> [Saved data entries]:
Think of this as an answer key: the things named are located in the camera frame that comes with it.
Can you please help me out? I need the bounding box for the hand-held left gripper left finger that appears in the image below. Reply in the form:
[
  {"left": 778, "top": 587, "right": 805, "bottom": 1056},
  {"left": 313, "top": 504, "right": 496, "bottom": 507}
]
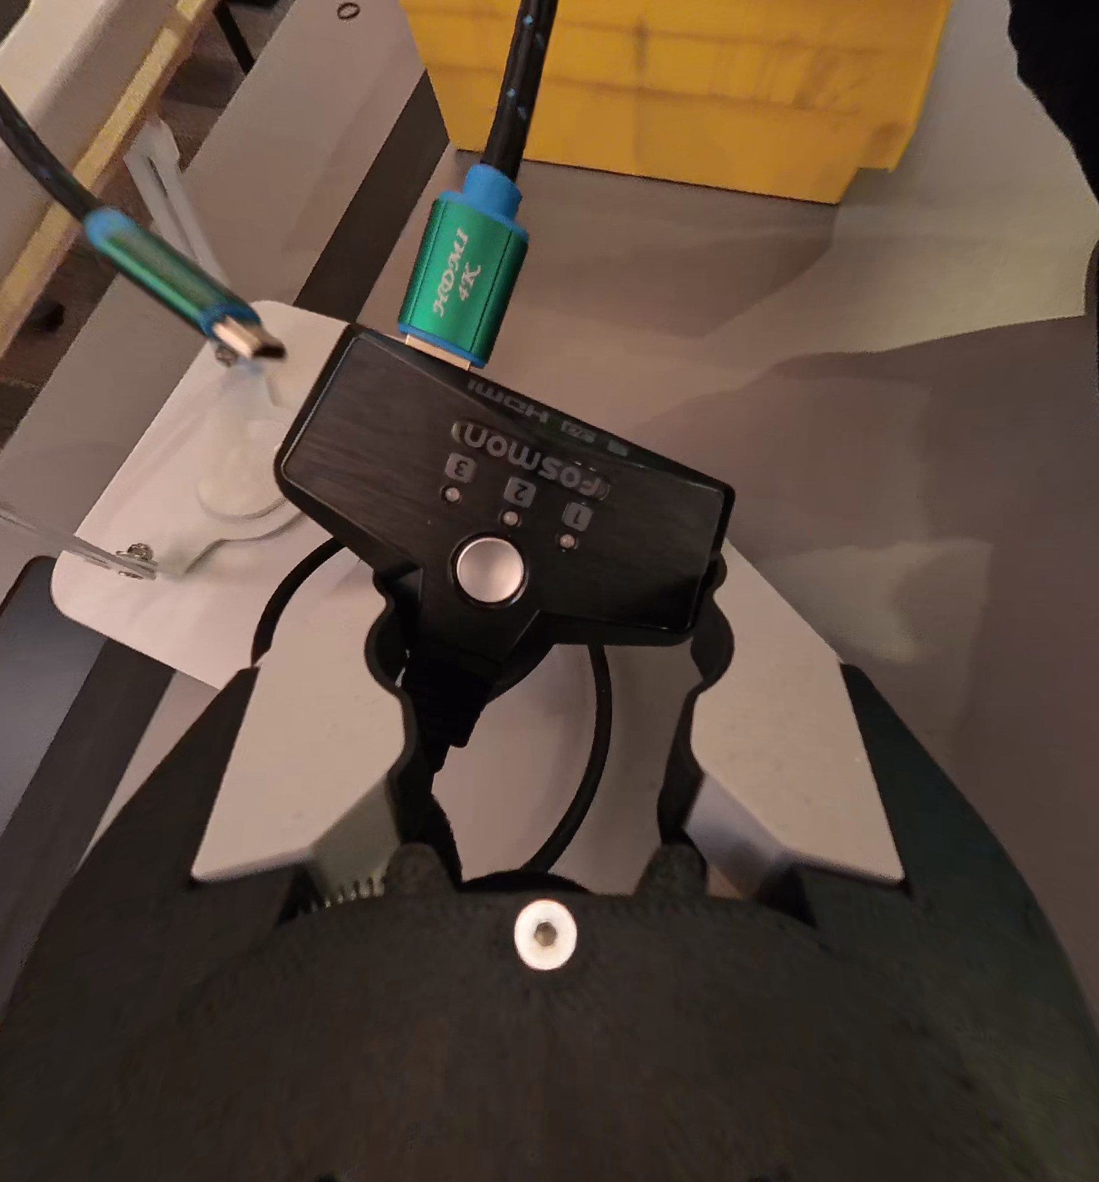
[{"left": 191, "top": 559, "right": 425, "bottom": 887}]

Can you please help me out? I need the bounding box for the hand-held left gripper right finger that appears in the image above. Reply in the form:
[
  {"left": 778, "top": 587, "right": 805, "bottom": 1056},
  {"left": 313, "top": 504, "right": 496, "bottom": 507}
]
[{"left": 660, "top": 549, "right": 908, "bottom": 899}]

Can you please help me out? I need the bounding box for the silver hdmi switch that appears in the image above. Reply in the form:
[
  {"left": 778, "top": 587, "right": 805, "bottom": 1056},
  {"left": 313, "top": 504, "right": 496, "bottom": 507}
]
[{"left": 274, "top": 324, "right": 736, "bottom": 751}]

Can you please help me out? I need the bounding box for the black braided hdmi cable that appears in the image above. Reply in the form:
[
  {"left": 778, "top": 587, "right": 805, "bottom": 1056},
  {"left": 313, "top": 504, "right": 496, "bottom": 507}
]
[
  {"left": 0, "top": 19, "right": 289, "bottom": 363},
  {"left": 394, "top": 0, "right": 561, "bottom": 368}
]

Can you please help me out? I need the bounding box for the yellow plastic bin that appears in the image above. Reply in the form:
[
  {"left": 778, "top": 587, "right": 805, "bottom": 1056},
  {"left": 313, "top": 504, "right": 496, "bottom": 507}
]
[{"left": 397, "top": 0, "right": 955, "bottom": 205}]

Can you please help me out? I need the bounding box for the wooden stand tray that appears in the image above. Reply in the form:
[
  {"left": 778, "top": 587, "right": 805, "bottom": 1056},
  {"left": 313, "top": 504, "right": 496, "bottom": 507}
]
[{"left": 0, "top": 0, "right": 222, "bottom": 426}]

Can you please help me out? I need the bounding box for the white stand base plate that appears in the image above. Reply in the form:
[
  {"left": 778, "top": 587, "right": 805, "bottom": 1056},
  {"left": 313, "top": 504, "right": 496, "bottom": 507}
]
[{"left": 0, "top": 121, "right": 394, "bottom": 690}]

> [Exercise prompt]: Output the line containing "for the white" and every line after it through the final line of the records above, exactly as written and nothing else.

> [Answer for this exercise]:
Can you please help me out? I need the bounding box for the white stand base plate that appears in the image above. Reply in the form:
[
  {"left": 778, "top": 587, "right": 805, "bottom": 1056},
  {"left": 313, "top": 504, "right": 496, "bottom": 507}
]
[{"left": 0, "top": 121, "right": 394, "bottom": 690}]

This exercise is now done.